По-прежнему не поднимая глаз и стараясь не вдохнуть случайно его микробов, я кладу провизию рядом с ним на землю. Поворачиваясь к выходу, искоса вижу, однако, что из темной всклокоченной волосни за мной наблюдают два лихорадочно посверкивающих глаза.
– Погоди, погоди! – говорит он.
Я гожу, с тоской глядя на верхние, освещенные солнцем ступени. Все же вдох сделать придется. Я прямо-таки чувствую, как микробы проникают в мой организм. За спиной слышится скрип карандаша. Пауза. Затем треск вырываемого из блокнота листа и шорох сминаемой бумаги. Снова скрип карандаша. Опять шорох сминаемой и отбрасываемой бумаги.
– Какой смысл? – вздыхает он. – Тем не менее хочется что-нибудь ей передать…
Тишина. Похоже, он обо мне забыл. Я делаю движение к лестнице.
– Знаешь, а ведь я всегда одну ее… – негромко говорит он. Я замираю. – С самого начала. Больше никого, только ее.
Снова молчание. Очень осторожно я делаю новую попытку удрать. Но не тут-то было:
– Постой! Вот. Отнеси это ей.
Стараясь не смотреть на него, я поворачиваюсь. Он нетерпеливо сдергивает что-то, обернутое вокруг шеи. Складывает сдернутое в несколько раз и протягивает мне. Я неохотно подхожу ближе и беру сверток, мягкий, шелковистый и горячий – от его пылающего в лихорадке тела.

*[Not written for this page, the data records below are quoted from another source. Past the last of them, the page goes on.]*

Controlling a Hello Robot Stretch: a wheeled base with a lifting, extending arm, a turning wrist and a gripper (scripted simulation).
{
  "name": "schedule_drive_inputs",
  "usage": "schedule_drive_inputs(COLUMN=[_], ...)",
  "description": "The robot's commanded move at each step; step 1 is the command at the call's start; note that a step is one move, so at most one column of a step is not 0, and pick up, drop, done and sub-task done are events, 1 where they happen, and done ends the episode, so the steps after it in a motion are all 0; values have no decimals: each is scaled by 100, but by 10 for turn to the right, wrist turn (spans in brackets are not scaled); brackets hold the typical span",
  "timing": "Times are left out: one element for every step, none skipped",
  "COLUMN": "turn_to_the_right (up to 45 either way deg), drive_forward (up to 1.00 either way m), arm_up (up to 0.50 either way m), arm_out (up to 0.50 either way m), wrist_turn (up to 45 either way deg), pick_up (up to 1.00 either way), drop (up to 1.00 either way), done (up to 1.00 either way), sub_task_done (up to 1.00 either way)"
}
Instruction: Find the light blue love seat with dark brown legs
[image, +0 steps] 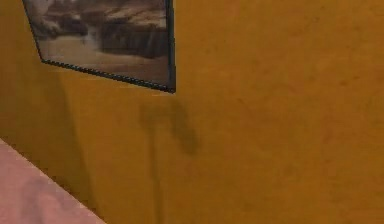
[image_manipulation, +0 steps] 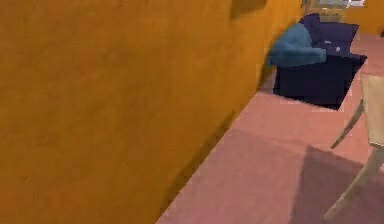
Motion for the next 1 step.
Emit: schedule_drive_inputs(turn_to_the_right=[-450], drive_forward=[0], arm_up=[0], arm_out=[0], wrist_turn=[0], pick_up=[0], drop=[0], done=[0], sub_task_done=[0])
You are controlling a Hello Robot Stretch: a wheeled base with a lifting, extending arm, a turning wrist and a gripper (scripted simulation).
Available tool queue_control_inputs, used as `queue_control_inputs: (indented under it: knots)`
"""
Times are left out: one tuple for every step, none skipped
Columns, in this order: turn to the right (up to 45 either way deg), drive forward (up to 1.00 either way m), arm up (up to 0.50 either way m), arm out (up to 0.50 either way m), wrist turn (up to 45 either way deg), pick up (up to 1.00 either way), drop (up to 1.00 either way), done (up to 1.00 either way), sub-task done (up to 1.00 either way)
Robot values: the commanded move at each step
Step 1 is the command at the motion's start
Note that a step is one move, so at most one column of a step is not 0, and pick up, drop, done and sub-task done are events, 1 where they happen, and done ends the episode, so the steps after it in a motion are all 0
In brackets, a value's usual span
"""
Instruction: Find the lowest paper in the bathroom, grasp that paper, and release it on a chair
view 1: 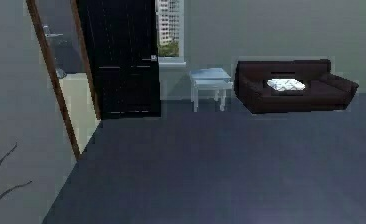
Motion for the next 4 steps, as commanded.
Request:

– Просто ей на память, – шепчет он. – И скажи… скажи… Ох, нет, ничего не говори. Отдай, и все. Она поймет.
И вот я уже выбрался по разбитым ступенькам на свет, хватаю свой ранец, запихиваю в него зажатый в кулаке шелковистый сверток и пускаюсь в обратный путь, к Закоулкам.
– Стивен! – раздается взволнованный оклик. – Стивен! Скажи ей: «навеки». Запомнил? «Навеки».
Далеко на небосклоне, у самого горизонта, вспыхивает летняя зарница. Впереди раздается лай почуявших мое приближение собак.
Навеки.
Эти три слога тихонько звучат у меня в ушах, как прежде звучала Ламорна. Но в Ламорне слышался ласковый плеск набегающих на берег волн; а «навеки» похоже на звук, с каким ключ мягко поворачивается в отлично смазанном замке.
«Все кончено, – сказал он. – Навеки».
И мне ясно, что с этой минуты что-то навсегда будет заперто в прошлом – так мы с Китом запираем в сундучке от чужих глаз свои сокровища, так и меня самого запрячут однажды в предназначенный мне узкий ящик. И всегда ведь так было, с самого начала, сказал он. А повернуть ключ в скважине выпало мне. Навеки. Если только я исхитрюсь передать ей его слова, случившееся можно будет позабыть. Все станет как прежде.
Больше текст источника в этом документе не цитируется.